Platforms shine once your team is ready to own that process and has the bandwidth to manage creators directly.
FAQs
How do I choose between a trend focused and structured agency?
Start with your internal reality. If approvals are strict, go structured. If you can move fast and care about cultural moments, a trend focused partner may serve you better. Match the agency’s style to how your company actually works.
Can smaller brands work with larger influencer agencies?
Yes, but it depends on budget and expectations. Larger agencies often prioritize bigger accounts. If you are smaller, ask about minimum campaign budgets, typical client size, and how they ensure attention for newer brands.
What should I ask during the first call with an agency?
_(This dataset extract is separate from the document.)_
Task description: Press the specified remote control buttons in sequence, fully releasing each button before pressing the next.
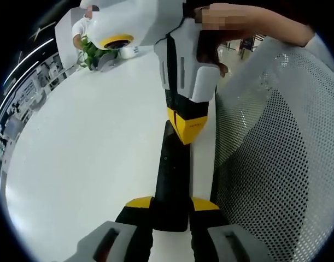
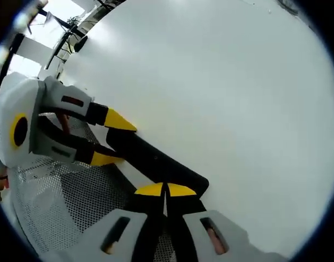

Ask who will be on your day to day team, how they choose creators, what reporting looks like, and examples of work similar to your brand. Also ask about past mistakes and what they learned; honest answers signal maturity.
How long before I see real results from influencer work?
Most brands need at least two or three campaigns to see consistent results. The first wave often teaches which creators, messages, and offers convert. Plan for several months of learning, not a single one off test.
Do I lose control if I hire a full service agency?
You should not. A good partner will invite you into key decisions and protect your voice while handling execution. If you feel shut out from casting, messaging, or reporting, that is a sign to revisit expectations.
Conclusion: deciding where to place your bet
The decision between these two styles of influencer partner comes down to three factors: your audience, your internal realities, and your tolerance for creative risk.
If your buyers live on fast moving social platforms and you prize cultural relevance, a more nimble, creator led shop is likely to feel right.
If your brand is established, regulated, or spread across regions, a structured, process heavy agency can protect your reputation and budget.
There is also a third path: building in house skills supported by a platform, which gives you more control but demands more time from your team.
Map your goals, constraints, and timelines honestly, then choose the partner type that matches how you truly work today, not an idealized future version of your brand.
Disclaimer
All information on this page is collected from publicly available sources, third party search engines, AI powered tools and general online research. We do not claim ownership of any external data and accuracy may vary. This content is for informational purposes only.